→ Assigned task
Up to and including the line that contains "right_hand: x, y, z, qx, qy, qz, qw", repeat each line of the data exactly, starting from the first.
==== Supplied data
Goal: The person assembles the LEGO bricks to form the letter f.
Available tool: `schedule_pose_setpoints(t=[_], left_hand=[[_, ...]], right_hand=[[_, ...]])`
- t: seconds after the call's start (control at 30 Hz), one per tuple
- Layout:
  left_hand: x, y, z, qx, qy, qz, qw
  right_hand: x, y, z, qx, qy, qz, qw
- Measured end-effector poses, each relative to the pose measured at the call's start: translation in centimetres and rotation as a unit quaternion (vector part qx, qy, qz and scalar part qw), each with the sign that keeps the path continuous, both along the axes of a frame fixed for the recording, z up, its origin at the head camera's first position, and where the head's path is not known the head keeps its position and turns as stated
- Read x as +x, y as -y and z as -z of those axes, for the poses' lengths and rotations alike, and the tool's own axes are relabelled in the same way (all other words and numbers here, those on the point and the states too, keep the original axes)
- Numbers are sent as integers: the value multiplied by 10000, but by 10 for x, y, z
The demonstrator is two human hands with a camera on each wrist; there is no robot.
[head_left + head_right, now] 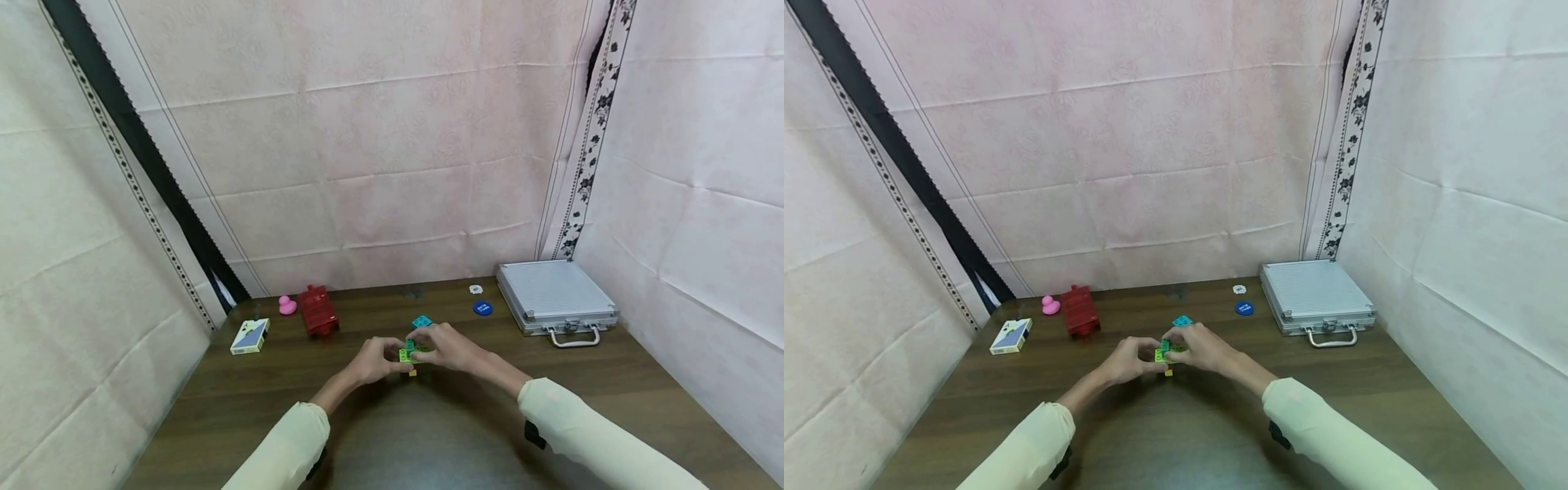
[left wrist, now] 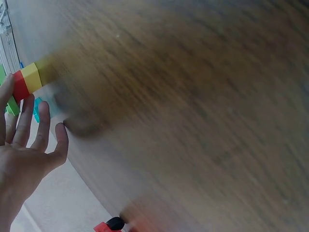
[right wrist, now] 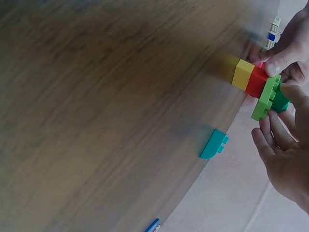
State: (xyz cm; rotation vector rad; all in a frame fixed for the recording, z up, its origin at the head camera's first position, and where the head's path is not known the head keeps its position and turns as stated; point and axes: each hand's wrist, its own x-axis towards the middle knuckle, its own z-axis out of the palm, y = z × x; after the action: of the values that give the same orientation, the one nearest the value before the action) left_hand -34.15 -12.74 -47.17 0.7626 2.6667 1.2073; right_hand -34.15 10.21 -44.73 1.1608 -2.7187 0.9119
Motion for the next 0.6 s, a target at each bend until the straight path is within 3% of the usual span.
schedule_pose_setpoints(t=[0.6], left_hand=[[-1, -1, 0, 7, 57, 23, 10000]], right_hand=[[3, 0, 8, 393, -406, 247, 9981]])
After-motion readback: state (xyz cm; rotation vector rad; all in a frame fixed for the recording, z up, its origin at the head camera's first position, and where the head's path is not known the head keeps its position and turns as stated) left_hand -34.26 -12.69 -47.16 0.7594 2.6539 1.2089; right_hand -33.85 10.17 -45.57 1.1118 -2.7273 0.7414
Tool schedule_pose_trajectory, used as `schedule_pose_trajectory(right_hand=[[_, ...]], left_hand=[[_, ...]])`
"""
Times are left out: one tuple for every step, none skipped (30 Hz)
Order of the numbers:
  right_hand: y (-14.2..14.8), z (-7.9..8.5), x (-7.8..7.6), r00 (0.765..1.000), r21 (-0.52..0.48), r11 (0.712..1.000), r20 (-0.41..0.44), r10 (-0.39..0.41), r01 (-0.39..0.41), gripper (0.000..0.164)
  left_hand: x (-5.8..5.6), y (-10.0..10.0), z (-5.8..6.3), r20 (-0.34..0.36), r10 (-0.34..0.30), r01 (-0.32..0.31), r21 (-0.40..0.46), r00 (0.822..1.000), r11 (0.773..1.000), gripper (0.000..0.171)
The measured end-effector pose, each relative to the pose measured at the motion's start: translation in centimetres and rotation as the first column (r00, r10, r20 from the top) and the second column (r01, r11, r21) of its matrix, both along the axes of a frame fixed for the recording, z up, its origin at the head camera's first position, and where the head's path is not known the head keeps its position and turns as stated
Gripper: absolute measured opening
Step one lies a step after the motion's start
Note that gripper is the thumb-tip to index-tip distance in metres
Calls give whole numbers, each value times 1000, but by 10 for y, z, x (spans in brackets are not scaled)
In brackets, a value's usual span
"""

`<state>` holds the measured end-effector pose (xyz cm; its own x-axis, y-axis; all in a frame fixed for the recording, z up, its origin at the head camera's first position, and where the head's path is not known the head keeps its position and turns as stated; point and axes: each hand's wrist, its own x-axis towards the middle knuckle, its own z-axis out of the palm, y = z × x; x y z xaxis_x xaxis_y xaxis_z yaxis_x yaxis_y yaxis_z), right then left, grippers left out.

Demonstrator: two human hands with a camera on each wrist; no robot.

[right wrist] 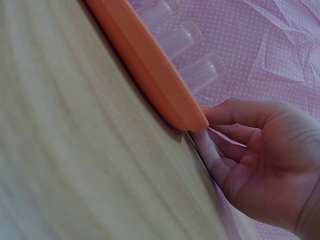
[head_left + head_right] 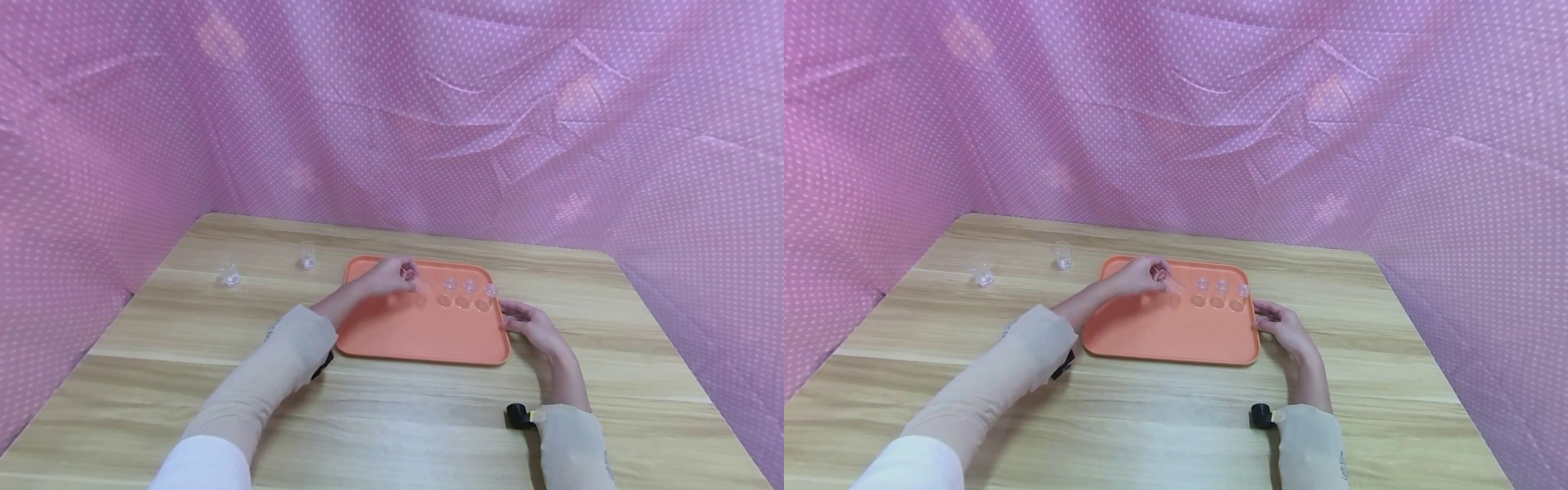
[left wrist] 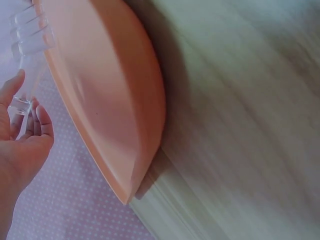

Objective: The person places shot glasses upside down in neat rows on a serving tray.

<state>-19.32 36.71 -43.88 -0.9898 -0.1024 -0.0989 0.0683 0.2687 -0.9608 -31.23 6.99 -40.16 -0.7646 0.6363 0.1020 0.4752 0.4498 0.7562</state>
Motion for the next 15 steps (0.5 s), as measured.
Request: schedule_pose_trajectory(right_hand=[[0, 0, 0, 1000, 3, 1000, -3, 0, 0, 46], [0, 0, 0, 1000, 5, 1000, -4, 0, 0, 46], [0, 0, 0, 1000, 4, 1000, -4, 0, 0, 46], [0, 0, 0, 1000, 4, 1000, -4, -1, 1, 46], [1, 0, 0, 1000, 6, 1000, -3, 0, 0, 46], [1, 0, 0, 1000, 4, 1000, -1, -2, 2, 46], [1, 0, 0, 1000, 6, 1000, -1, -4, 4, 46], [1, 0, 0, 1000, 5, 1000, 0, -6, 6, 46], [1, 0, 0, 1000, 4, 1000, -1, -4, 4, 46], [1, 1, 0, 1000, 7, 1000, -5, -5, 5, 46], [0, 1, 0, 1000, 5, 1000, -8, -2, 2, 46], [0, 1, 0, 1000, 0, 1000, -10, -4, 4, 46], [0, 1, 0, 1000, 0, 1000, -13, -3, 3, 46], [0, 1, 0, 1000, -5, 1000, -13, -2, 2, 46], [0, 1, 1, 1000, -7, 1000, -13, 2, -2, 46]], left_hand=[[0, 1, 0, -8, -5, 5, -5, 1000, 1000, 26], [1, 2, 0, -17, -9, 8, -10, 1000, 1000, 25], [1, 4, 0, -22, -14, 13, -10, 1000, 1000, 24], [2, 5, 0, -23, -19, 19, -6, 1000, 1000, 23], [3, 6, 1, -25, -19, 19, -7, 1000, 1000, 22], [3, 8, 1, -21, -25, 25, 1, 999, 1000, 21], [4, 9, 1, -18, -27, 27, 5, 999, 1000, 21], [5, 10, 2, -10, -28, 28, 6, 1000, 1000, 21], [5, 12, 2, -10, -34, 34, 7, 999, 999, 21], [5, 13, 2, -11, -40, 40, 8, 999, 999, 21], [5, 15, 1, -17, -44, 44, 5, 999, 999, 21], [6, 16, 1, -27, -50, 50, 0, 998, 999, 21], [6, 17, 1, -37, -55, 55, -6, 998, 998, 21], [6, 19, 1, -47, -60, 59, -9, 997, 998, 21], [7, 20, 1, -66, -62, 62, -16, 996, 998, 21]])
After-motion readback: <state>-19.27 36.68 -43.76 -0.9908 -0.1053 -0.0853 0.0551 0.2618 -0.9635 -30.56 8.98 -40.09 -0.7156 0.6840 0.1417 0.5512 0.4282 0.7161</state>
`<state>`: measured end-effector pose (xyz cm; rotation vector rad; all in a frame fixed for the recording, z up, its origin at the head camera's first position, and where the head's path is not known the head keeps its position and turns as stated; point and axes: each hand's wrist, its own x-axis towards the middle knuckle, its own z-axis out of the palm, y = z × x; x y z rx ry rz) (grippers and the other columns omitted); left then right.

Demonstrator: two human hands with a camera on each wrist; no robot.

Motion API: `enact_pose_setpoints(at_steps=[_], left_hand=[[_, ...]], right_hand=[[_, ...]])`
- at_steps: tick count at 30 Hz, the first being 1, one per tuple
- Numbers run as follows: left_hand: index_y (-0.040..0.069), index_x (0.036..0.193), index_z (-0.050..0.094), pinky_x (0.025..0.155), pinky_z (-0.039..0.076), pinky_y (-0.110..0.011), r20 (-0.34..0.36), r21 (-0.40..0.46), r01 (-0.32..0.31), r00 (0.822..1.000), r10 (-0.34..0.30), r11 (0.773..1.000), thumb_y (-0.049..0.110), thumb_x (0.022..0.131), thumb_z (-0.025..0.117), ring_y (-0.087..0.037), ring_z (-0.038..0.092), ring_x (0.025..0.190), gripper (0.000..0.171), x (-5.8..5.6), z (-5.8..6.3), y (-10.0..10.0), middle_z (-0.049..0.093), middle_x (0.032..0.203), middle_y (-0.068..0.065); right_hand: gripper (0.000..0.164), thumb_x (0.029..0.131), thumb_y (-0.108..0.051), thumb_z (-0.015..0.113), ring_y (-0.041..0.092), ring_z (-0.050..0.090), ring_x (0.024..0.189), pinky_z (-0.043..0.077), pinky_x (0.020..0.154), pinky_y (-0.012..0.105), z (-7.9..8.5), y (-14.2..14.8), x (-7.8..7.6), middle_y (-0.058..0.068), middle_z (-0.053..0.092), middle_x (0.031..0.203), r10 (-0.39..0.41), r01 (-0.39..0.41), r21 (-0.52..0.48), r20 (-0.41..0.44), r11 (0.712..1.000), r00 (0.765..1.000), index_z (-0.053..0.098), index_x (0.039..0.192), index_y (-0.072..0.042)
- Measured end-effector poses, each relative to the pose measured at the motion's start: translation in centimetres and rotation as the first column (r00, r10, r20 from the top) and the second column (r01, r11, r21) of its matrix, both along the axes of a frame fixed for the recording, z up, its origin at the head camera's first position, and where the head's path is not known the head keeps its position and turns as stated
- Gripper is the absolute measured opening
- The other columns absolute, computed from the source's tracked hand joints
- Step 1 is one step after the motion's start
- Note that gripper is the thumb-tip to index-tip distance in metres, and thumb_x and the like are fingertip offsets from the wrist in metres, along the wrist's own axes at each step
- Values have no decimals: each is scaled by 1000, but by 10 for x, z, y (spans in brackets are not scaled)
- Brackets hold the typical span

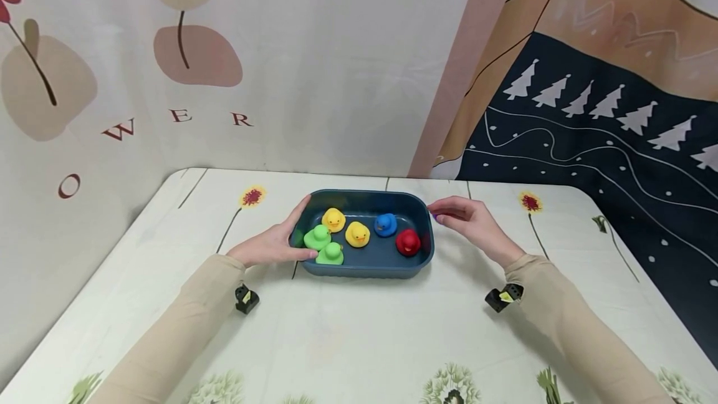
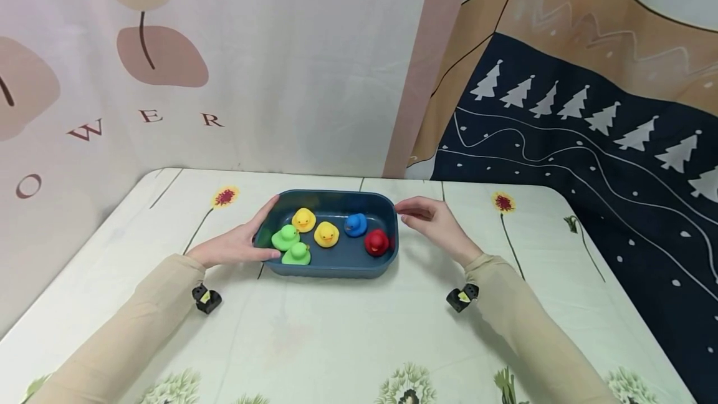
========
→ Answer below
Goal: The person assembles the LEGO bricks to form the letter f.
Available tool: `schedule_pose_setpoints(t=[_], left_hand=[[_, ...]], right_hand=[[_, ...]])`
- t: seconds after the call's start (control at 30 Hz), one per tuple
- Layout:
  left_hand: x, y, z, qx, qy, qz, qw
  right_hand: x, y, z, qx, qy, qz, qw

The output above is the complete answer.